Back in the days of Dynamics CRM 2016 and earlier, one of the major benefits of opting towards an Online subscription versus an On-Premise license was the Dual-Usage rights granted to your organisation. This meant that, so long as your On-Premise Server installation was licensed, your individual Online User CAL’s would also be licensed like for like for CRM On-Premise. So, if you had 5 CRM Online Professional licenses on Office 365, you were also covered for the equivalent 5 On-Premise Professional user license CAL’s.

The Dynamics 365 for Enterprise (D365E) release took this offer a step further by also including the coveted Server user license as part of this offer. The official licensing guide for D365E elaborates on this further:

One of the advantages of Microsoft Dynamics 365 is the option to deploy either in Microsoft’s cloud or in a private on-premises or partner-hosted cloud. In some cases, customers may want to deploy both modes simultaneously, for migrating a Microsoft Dynamics on-premises deployment to Microsoft Dynamics 365, running private Dev/Test deployments in Microsoft Azure. With Dual Use Rights, Microsoft Dynamics users licensed with the required User SL do not need to acquire CALs to access Server instances. Users or devices licensed with Dynamics 365 SLs have use rights equivalent to a CAL for the purpose of accessing equivalent on-premise workloads. With Microsoft Dynamics 365 the server license is included with the SLs.

Thanks to this change, organisations can look to fully realise their dual-usage ambitions with D365E, without having to pay a single additional penny – nice! 🙂

When I first learned about the above, my first question was “Great!
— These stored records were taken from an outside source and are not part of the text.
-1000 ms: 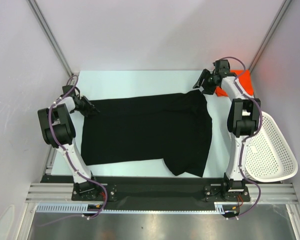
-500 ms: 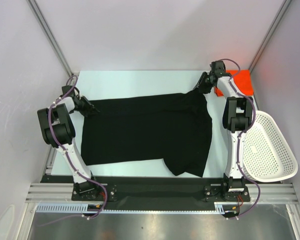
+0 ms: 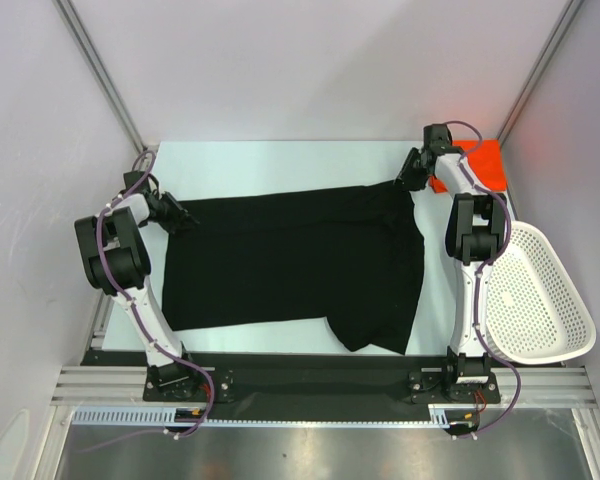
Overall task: Fold and stack the t-shirts
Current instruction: Fold the tshirt
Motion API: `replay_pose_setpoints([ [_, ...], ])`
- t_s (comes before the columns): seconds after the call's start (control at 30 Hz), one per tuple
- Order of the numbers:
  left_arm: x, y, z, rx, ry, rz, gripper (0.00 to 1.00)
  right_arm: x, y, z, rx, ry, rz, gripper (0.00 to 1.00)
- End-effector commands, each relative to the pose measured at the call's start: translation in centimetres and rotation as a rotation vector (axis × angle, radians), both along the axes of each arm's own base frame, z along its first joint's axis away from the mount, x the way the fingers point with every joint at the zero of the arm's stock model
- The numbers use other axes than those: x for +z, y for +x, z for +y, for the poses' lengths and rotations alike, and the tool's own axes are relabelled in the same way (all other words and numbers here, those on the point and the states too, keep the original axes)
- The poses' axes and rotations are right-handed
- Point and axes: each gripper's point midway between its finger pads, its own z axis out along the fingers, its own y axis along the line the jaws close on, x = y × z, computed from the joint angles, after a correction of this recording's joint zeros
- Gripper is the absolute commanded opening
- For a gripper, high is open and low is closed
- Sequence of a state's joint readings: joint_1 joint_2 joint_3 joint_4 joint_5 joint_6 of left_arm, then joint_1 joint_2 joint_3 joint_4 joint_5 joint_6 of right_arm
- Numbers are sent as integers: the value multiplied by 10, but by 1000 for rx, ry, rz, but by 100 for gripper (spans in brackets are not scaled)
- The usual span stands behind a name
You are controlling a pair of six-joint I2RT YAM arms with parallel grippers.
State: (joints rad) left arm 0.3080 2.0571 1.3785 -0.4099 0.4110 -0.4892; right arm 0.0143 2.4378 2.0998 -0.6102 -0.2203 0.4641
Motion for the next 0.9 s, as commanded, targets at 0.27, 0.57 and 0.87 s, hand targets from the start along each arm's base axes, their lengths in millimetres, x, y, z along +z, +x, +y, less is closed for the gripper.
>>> replay_pose_setpoints([
  [0.27,35,-36,3,29,95,20,33,77,-47,-28,5,-179,14,66],
  [0.57,45,-84,-48,-7,26,7,35,78,-143,44,301,-199,-109,52],
  [0.87,50,-96,-59,-61,23,8,35,36,-155,42,369,-285,-58,59],
])
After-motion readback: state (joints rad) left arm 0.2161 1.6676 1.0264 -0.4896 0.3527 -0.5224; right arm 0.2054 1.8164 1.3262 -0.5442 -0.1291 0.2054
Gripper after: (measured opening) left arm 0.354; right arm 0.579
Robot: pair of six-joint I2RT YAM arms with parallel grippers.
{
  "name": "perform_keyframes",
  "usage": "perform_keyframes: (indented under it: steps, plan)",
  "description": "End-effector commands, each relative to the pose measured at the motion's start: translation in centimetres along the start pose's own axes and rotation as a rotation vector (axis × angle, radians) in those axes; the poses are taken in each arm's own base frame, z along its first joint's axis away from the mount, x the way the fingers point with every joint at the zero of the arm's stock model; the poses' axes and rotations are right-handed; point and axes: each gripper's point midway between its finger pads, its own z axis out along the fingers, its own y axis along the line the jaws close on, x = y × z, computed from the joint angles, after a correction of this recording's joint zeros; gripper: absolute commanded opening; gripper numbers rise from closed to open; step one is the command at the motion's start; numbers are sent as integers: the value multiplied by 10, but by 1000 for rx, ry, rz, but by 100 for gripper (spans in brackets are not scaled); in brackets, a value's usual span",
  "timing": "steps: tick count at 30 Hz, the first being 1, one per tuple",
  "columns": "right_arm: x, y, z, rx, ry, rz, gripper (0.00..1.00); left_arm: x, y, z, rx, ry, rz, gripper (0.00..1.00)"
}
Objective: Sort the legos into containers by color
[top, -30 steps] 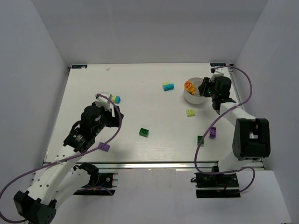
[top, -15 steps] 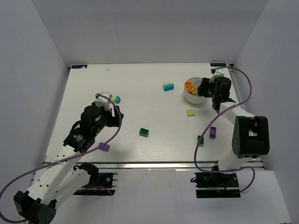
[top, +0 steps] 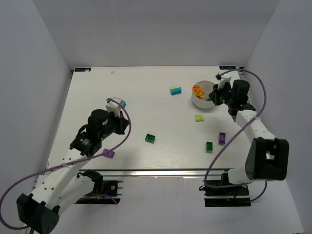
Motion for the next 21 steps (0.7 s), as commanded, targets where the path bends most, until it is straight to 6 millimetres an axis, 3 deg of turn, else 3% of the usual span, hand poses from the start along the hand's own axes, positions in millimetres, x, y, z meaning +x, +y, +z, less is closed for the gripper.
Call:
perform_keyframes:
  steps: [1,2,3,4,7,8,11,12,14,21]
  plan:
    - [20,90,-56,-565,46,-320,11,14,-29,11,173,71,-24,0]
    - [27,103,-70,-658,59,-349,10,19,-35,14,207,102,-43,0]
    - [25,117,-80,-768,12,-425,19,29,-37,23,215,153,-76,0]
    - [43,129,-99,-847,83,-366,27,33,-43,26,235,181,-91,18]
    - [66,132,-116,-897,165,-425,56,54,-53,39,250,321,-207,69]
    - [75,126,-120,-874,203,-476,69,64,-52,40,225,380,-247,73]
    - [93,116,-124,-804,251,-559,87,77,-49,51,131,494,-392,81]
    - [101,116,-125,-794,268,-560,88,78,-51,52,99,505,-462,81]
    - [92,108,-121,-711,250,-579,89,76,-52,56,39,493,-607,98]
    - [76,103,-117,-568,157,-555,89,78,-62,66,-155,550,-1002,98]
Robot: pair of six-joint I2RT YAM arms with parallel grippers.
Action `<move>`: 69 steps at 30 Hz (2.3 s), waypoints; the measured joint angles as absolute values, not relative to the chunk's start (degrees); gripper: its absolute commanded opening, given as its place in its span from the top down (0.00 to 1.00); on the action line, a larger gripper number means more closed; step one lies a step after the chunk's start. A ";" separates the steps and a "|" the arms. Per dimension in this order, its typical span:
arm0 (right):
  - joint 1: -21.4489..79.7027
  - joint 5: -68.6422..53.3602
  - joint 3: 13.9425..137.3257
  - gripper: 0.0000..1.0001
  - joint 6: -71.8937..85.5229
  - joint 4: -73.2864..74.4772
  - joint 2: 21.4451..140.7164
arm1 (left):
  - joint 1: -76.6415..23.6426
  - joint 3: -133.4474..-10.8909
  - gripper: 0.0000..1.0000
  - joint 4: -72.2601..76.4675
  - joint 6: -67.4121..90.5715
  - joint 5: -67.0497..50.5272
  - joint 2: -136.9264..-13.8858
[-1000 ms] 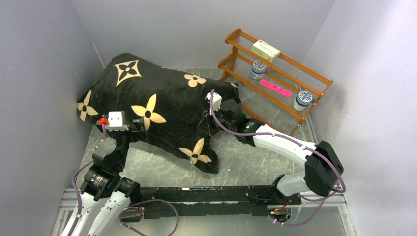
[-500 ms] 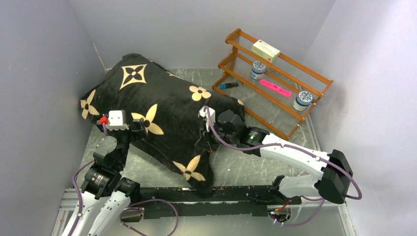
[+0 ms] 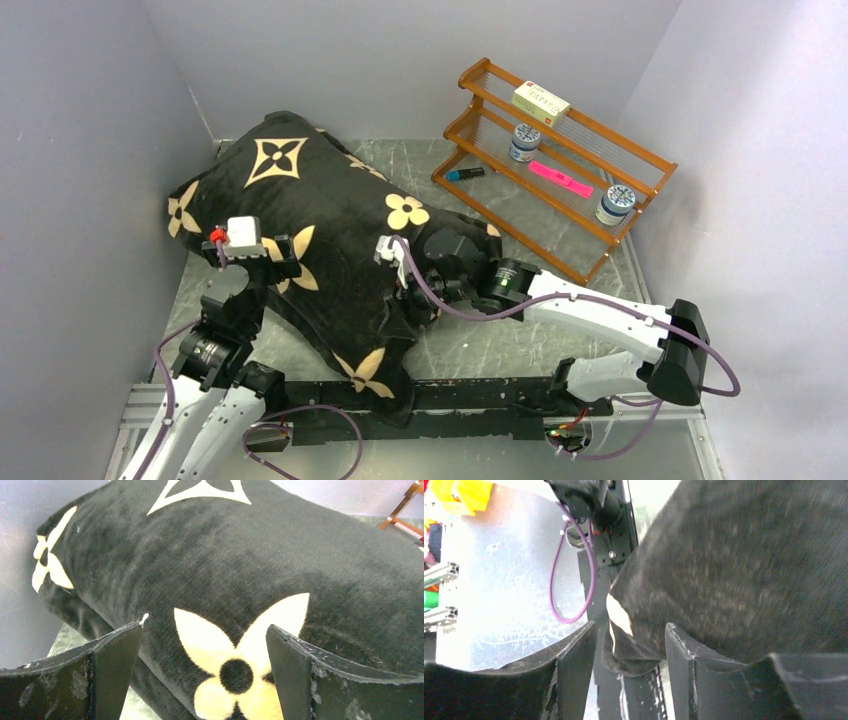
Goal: Remove the pillowcase from the pillow
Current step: Adjust the pillow at the center of the board, then turn over the pillow at the center of the board.
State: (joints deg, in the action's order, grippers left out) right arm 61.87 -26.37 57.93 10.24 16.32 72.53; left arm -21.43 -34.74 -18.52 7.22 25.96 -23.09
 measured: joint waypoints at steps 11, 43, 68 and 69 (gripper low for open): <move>46.06 -27.64 76.40 0.05 5.19 23.42 80.58 | -20.75 -36.53 0.00 -20.56 10.00 26.48 -30.33; 31.88 -30.28 65.08 1.00 9.67 24.91 76.51 | -18.70 -37.54 0.00 -21.85 11.60 23.81 -34.72; 22.83 -26.30 71.59 0.00 20.01 20.43 82.39 | -18.31 -63.42 0.00 -26.41 23.24 9.08 -59.64; 22.52 -26.52 71.85 0.00 20.73 19.44 83.85 | -18.31 -63.16 0.00 -26.55 23.27 8.19 -60.73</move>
How do I get my license key for D365E on-premise?”. Unfortunately, the documentation available online is not 100% clear on which route you need to take to get your license key. Attempting to try and get an answer directly from Microsoft Online support can sometimes lead to you being redirected to the above licensing guide, which does not set out clearly how the offer works and a step-by-step account of how to claim your license key. I was recently involved in attempting to obtain a dual-usage license key for an organisation, so I thought I would share my experiences as part of this weeks blog post and provide a straightforward guide for others who may find themselves in the same boat.

Before you Begin…

The route you have to traverse will be dictated significantly by the method in which your organisation has obtained your Online D365E licenses. It could be that your business has:

  • Ordered your licenses directly on the Office 365 portal.
  • Purchased your online subscription through a Microsoft Partner.
  • Obtained a redemption key for your subscription via a Volume License agreement or similar with Microsoft.

So before you set out on your dual-usage license key quest, verify how your organisation originally obtained your D365E licenses. Assuming you have this information to hand, please see below for a summary that covers each license purchase route:

If you purchased your licenses via a Cloud Solutions Provider agreement (i.e. directly with a Microsoft partner)…

Then your license key should be viewable within your CustomerSource profile page for your organisation, underneath the Product And Service Summary Section.

If you purchased your licenses via a Microsoft Products and Services Agreement…

Your license key should be viewable within your Microsoft Business Centre page.

If you purchased your licenses via an Enterprise/Volume License Agreement

Log into the Volume Licensing Service Centre and, underneath your list of Products, you should see your product and corresponding license key.

If you purchased your licenses directly via Office 365 and have a partner of record for your subscription…

You should reach out to them directly and they can then log a support request with Microsoft’s Pre-Sales team. The turn-around for this will generally be a couple of days, and at the end of it, you should be emailed your license key.

If you purchased your licenses directly via Office 365 and DO NOT have a partner of record for your subscription…

Then I believe you will need to log a support request directly with Microsoft Online support to obtain the license key information. I am unable to confirm whether this will work successfully or not, so I would be interested in hearing from anyone in the comments below if this works.

Getting D365E On-Premise Installed

This is essentially a two-step process. Given that the D365E release was not a major application release, there is no dedicated installer available for the product. Instead, you will need to install Dynamics CRM Server 2016 and then download and install the December 2016 update to get the application version up to 8.2. All of the usual pre-requisites for a CRM On-Premise install will apply – you will need a SQL Server instance deployed, an Active Directory to authenticate with and be running a compatible version of Windows Server. The full list of requirements can be viewed on TechNet.

Conclusions or Wot I Think

The expansion of the Dual Usage offering as part of D365E is a welcome and highly beneficial development. Assuming your organisation already has existing infrastructure in place that supports an On-Premise deployment, you can begin to mitigate any extra costs required for additional sandbox instances on Office 365 by quickly setting up local D365E organisations on the On-Premise version of the application. I think there is definitely some work to be done around the whole process of obtaining the license key in the first instance – so, for example, perhaps a button/link in the Dynamics 365 Administration Centre that lets you view your On-Premise license key or fill out a request form – but the very fact that organisations are able to take advantage of this in the first place is one of the reasons why D365E is starting to move ahead of the competition within the ERP/CRM application space.